The BNC is delivered in compressed format, using the GNU tar
utility. As a single compressed archive file it only occupies about
600 Mb, but when expanded, it comprises over 4000 distinct files, ranging
in size from 1 to 45 Kbytes, and totalling about 4.5 Gbytes. Each
file contains a single BNC document, i.e. a TEI header and its
associated spoken or written text, and has the same name as the value
of the id attribute on its
<bncDoc> element, for
example ABC. Files are grouped according to their names into a
three-level hierarchy. For example, all files with names beginning
AA are in a subdirectory AA,
which is within a subdirectory A (along with all other
subdirectories beginning with the letter
A). These top level directories are all grouped
within a single directory called Texts. The full name for the corpus
text with identifier ABC is thus
Note that not all possible three-letter filenames are actually used. Furthermore, the three-character identifiers (and hence the directory structure) are entirely arbitrary and do not convey any information about the type of text contained. Each text contains a TEI Header which specifies all relevant meta information, either directly, or by reference to the corpus header, as described in section 5 The header.

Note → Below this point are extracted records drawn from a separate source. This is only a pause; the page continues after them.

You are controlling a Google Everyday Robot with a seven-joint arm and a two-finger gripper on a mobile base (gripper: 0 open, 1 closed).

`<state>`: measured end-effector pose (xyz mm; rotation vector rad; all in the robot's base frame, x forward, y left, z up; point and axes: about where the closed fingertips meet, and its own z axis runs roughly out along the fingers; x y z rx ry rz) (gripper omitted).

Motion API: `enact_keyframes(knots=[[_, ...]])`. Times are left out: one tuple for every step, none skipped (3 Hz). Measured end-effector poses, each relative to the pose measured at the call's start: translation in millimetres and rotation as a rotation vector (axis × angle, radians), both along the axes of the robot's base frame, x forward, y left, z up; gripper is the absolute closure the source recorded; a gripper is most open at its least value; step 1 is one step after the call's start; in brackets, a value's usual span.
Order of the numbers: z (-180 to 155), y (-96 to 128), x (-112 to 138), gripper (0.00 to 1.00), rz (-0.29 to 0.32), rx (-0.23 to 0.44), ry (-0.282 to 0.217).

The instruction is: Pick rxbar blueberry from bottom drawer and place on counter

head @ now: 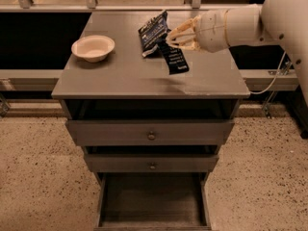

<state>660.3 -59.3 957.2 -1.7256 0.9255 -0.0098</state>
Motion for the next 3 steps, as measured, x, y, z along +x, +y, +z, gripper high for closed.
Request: enact_keyframes(knots=[[-0.9,2.6,0.0,0.51,0.004,0.000,0.001],[-1.8,5.3,-0.1,0.27,0.009,0.000,0.003],[-2.6,8.0,-0.2,0.04,0.014,0.000,0.004]])
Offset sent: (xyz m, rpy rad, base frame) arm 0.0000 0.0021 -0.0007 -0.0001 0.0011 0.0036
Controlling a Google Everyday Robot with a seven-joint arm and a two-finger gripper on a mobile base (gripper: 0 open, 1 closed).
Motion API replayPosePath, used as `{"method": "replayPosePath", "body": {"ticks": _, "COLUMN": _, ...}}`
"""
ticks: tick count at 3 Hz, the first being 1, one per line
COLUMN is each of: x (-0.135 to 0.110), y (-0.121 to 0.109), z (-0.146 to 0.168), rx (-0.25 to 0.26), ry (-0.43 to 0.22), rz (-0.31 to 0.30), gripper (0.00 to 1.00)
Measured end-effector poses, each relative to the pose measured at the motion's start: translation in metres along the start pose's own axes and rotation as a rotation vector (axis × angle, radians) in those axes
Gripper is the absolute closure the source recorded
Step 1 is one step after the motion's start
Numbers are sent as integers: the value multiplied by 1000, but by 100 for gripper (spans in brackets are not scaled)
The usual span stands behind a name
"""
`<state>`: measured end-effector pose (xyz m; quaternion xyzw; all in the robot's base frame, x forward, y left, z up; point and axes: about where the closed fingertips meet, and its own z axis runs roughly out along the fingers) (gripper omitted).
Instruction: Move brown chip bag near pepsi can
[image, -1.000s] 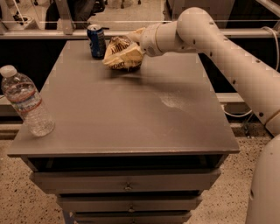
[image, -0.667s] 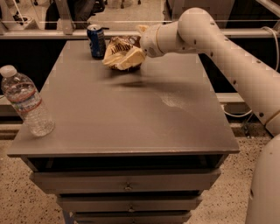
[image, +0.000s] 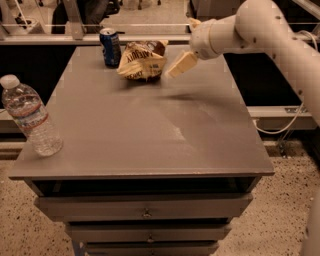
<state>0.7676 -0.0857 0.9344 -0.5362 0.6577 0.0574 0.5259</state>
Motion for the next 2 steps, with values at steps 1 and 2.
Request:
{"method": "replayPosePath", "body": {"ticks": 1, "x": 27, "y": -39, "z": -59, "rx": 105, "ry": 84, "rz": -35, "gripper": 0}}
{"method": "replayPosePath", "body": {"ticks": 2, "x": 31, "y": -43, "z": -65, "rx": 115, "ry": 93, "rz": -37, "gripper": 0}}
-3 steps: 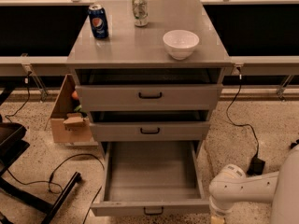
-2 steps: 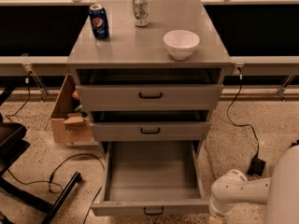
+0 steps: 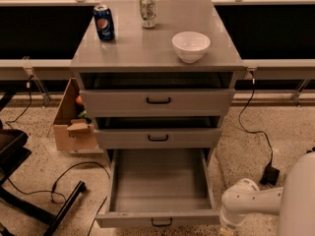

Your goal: Close bottom drawer

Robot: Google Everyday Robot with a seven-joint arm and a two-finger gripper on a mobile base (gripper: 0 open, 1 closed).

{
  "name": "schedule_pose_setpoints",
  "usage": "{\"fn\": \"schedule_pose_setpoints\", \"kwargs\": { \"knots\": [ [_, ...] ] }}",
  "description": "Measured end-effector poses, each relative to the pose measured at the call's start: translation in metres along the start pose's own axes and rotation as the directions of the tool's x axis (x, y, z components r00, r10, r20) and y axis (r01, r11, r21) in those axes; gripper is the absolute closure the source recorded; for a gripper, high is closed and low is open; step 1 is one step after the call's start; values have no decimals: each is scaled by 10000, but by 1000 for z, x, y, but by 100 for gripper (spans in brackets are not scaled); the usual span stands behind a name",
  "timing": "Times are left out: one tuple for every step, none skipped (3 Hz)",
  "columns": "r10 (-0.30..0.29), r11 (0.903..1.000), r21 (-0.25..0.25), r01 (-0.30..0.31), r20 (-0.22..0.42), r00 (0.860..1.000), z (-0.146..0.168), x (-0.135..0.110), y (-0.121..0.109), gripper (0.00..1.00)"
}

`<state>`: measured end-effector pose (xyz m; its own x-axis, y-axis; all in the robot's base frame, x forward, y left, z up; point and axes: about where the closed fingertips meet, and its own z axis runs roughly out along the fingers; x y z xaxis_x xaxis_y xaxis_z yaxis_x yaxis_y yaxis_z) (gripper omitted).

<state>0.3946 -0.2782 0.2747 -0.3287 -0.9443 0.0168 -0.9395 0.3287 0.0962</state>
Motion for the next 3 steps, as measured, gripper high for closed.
{"fn": "schedule_pose_setpoints", "kwargs": {
  "knots": [
    [-178, 9991, -375, 202, 619, 9979, 45, -18, 0, 100],
    [-288, 9960, -800, 403, 1396, 9898, 95, -30, 7, 100],
    [-395, 9932, -982, 627, 2218, 9743, 142, -48, 6, 100]
  ]
}}
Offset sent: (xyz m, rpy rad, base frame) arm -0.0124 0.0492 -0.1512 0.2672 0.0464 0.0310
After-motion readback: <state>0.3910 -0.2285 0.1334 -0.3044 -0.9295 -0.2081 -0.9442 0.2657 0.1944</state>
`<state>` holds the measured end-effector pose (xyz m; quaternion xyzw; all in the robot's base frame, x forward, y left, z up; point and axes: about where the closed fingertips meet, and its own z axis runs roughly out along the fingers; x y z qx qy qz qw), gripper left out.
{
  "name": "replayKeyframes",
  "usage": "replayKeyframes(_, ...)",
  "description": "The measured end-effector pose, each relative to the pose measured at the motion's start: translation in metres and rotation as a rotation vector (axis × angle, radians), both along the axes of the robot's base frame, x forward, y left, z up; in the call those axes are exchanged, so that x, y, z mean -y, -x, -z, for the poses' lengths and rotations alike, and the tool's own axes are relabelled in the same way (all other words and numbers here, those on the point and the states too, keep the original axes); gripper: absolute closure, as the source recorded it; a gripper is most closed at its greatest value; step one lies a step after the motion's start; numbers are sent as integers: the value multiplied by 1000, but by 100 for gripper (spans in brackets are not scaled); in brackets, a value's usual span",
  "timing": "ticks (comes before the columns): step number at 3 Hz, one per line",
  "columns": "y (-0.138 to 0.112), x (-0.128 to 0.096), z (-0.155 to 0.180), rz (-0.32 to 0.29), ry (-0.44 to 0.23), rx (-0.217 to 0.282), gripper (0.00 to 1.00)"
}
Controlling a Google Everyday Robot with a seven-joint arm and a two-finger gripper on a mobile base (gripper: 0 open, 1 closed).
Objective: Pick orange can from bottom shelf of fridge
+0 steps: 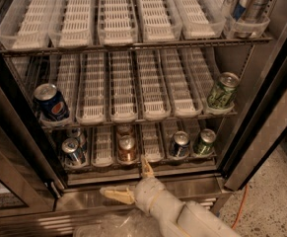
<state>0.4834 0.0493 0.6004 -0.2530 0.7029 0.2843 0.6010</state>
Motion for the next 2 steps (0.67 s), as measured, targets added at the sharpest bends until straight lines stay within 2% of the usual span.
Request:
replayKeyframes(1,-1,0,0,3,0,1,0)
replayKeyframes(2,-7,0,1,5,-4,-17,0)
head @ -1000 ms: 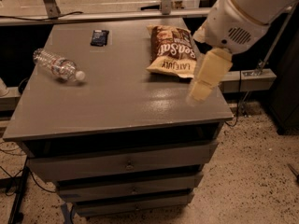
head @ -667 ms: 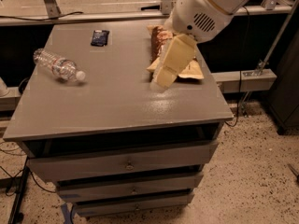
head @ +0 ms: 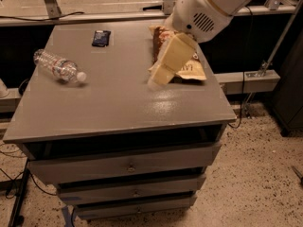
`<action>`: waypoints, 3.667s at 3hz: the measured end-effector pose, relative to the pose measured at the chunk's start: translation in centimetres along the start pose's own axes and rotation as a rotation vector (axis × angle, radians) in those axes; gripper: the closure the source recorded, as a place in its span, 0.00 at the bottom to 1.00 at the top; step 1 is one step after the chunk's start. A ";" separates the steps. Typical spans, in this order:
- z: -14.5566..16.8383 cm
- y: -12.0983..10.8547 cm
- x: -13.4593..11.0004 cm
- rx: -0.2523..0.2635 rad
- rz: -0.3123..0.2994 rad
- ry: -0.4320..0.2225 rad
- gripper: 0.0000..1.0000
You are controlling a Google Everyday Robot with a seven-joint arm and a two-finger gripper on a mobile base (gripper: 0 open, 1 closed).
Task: Pick water bottle
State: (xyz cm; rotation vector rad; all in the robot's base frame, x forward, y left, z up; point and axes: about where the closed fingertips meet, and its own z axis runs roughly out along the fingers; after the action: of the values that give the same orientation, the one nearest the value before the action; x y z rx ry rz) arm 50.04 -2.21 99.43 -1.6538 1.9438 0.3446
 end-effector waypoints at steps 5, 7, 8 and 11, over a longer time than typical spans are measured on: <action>21.7 -7.2 -17.5 -0.109 0.128 -0.416 0.00; 28.1 -9.2 -18.5 -0.104 0.161 -0.401 0.00; 30.9 -8.7 -18.9 -0.129 0.164 -0.359 0.00; 31.7 -7.6 -15.9 -0.114 0.165 -0.252 0.64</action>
Offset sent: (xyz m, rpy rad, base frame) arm 0.1345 0.1768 -0.0198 0.3597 0.0182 0.0227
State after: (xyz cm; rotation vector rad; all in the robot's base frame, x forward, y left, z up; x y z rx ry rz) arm 66.55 26.06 83.89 -1.4421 1.9002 0.7051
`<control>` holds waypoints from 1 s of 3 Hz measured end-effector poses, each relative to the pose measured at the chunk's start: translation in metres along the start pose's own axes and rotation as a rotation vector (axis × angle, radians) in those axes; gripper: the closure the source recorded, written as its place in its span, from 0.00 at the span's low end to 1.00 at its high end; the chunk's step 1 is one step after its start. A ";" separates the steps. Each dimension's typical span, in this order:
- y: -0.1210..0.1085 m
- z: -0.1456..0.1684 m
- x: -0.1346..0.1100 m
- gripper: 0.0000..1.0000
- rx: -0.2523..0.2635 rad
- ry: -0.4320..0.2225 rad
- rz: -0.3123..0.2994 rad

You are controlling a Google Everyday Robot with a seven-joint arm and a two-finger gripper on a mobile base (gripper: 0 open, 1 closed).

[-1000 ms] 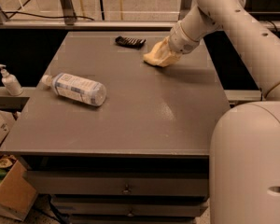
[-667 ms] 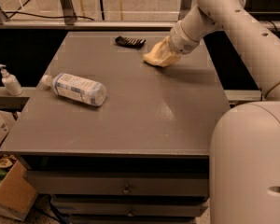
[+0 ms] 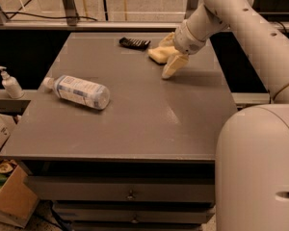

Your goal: Move sponge near rxbar chocolate

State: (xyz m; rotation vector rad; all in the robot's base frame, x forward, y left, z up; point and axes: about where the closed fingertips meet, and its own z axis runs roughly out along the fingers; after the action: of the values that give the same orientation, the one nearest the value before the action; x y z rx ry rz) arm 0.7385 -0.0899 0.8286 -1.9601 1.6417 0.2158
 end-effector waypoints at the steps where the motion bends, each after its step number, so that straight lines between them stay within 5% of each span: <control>1: -0.001 -0.003 -0.002 0.00 0.000 0.000 0.000; 2: 0.001 -0.002 -0.006 0.00 -0.011 -0.046 0.004; 3: -0.004 -0.031 -0.013 0.00 0.040 -0.120 0.005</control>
Offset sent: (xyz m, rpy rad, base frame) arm -0.0052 0.0030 0.0149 0.1004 0.0294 0.0345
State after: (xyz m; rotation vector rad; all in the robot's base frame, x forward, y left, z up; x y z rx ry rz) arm 0.7321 -0.0940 0.8617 -1.8765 1.5621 0.2946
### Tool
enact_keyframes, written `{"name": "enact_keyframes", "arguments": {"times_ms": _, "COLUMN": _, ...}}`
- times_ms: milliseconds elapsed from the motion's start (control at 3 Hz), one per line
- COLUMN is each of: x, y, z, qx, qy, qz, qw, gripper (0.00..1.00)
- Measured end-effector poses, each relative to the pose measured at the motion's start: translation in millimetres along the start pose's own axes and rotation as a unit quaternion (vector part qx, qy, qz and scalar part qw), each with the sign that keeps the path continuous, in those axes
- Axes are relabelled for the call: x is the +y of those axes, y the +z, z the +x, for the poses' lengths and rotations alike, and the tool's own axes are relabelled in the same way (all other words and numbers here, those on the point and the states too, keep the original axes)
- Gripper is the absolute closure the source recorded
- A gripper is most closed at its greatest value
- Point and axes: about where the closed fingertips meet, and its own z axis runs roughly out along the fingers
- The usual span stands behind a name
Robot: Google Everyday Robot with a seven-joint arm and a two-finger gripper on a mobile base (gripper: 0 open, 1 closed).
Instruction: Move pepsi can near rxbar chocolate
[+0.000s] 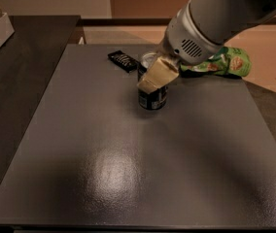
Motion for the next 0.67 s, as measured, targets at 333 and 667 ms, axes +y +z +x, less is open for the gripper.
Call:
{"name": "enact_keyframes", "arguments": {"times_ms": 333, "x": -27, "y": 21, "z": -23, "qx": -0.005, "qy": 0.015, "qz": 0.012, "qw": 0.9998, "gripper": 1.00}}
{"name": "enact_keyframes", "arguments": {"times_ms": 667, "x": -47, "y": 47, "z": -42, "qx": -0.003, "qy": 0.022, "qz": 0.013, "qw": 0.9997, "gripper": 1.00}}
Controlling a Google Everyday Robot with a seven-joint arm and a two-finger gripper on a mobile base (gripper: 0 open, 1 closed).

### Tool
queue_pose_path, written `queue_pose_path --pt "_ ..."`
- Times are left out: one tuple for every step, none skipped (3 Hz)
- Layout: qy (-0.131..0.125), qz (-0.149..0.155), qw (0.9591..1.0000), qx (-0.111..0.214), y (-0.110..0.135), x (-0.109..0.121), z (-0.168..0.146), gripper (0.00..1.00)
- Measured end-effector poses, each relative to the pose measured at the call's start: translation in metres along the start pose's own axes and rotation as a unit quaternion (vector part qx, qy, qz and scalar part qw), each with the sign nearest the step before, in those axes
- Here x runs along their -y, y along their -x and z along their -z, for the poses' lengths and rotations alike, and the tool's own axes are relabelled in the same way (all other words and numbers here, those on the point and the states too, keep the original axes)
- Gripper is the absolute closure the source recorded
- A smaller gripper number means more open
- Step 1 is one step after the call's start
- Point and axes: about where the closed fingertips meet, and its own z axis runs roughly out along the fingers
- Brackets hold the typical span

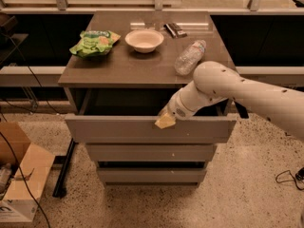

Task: Open top drawer

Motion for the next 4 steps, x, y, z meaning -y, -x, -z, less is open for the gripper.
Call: queue_pose_path --pt "0.0 0.0 1.0 0.0 0.0 0.0 0.0 0.59" --pt "0.0 0.0 1.0 0.0 0.0 0.0 0.0 0.36" --pt "-0.001 0.02 0.9992 -0.034 -0.003 -0.009 0.007 0.13" --pt "0.005 0.02 0.9969 -0.075 -0.026 -0.023 0.014 0.0"
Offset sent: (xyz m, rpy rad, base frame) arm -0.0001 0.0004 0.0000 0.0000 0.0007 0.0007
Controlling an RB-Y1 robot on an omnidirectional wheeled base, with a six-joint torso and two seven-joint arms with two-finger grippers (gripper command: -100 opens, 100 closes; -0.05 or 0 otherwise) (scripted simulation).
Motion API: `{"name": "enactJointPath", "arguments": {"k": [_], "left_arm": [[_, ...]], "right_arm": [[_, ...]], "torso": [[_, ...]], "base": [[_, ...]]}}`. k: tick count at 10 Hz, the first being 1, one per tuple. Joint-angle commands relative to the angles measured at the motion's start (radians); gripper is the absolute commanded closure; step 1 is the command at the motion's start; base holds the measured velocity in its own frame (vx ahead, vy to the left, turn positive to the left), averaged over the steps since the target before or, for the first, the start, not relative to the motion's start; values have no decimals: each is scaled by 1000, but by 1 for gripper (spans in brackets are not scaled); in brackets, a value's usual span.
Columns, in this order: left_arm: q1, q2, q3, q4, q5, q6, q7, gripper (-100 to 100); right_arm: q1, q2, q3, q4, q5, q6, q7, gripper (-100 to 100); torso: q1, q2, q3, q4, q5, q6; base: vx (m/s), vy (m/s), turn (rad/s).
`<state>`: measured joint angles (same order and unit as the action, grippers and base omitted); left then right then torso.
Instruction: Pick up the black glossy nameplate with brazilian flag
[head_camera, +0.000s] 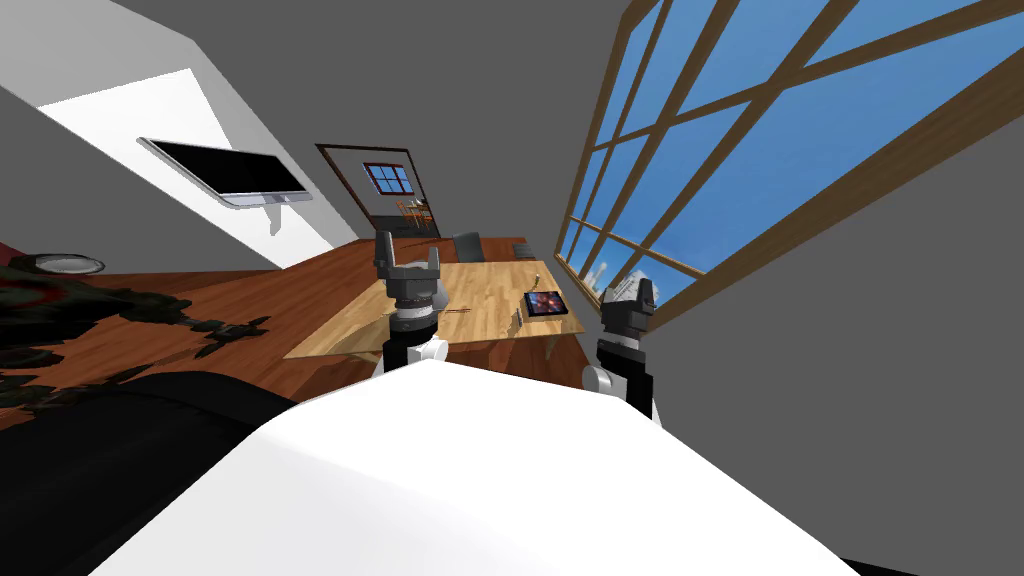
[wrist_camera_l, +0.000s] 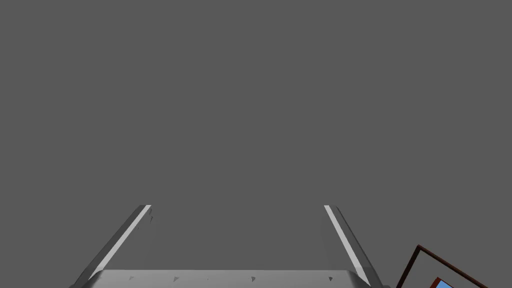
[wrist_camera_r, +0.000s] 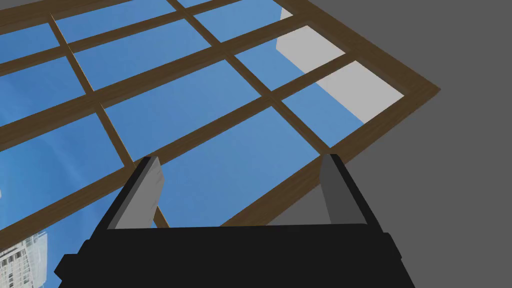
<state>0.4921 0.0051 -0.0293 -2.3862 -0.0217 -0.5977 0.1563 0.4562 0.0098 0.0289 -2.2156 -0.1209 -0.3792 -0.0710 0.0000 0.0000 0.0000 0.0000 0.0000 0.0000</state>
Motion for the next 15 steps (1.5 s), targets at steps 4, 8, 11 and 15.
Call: {"name": "enactJointPath", "arguments": {"k": [4,8,11,15], "left_arm": [[0,0,0,0,0,0,0,0],[0,0,0,0,0,0,0,0],[0,0,0,0,0,0,0,0],[0,0,0,0,0,0,0,0]], "right_arm": [[22,-97,1,27,74,53,40,-100],[61,-151,-1,75,182,131,106,-100],[104,-184,-5,129,276,205,173,-100],[139,-207,-11,173,354,260,226,-100]], "torso": [[-2,1,0,0,0,0],[-1,1,1,0,0,0],[-1,1,1,0,0,0],[0,1,0,0,0,0]], "base": [[-12,-15,48],[-21,-15,105],[-21,-11,187],[-9,-2,133]]}}
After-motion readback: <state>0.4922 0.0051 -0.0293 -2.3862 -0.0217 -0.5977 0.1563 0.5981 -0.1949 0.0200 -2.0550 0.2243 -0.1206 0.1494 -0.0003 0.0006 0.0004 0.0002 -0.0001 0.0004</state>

The BNC XML schema, in whatever form, is primarily useful as a means of validating the corpus files, but may also be useful for other purposes. It may be used to process a single file or the whole corpus, depending on the software deployed.
For some purposes, chiefly the validation of the classification codes used, it may be necessary to process the corpus header along with the individual text or texts to be processed. For most purposes, however, individual texts in the corpus can be regarded as free-standing.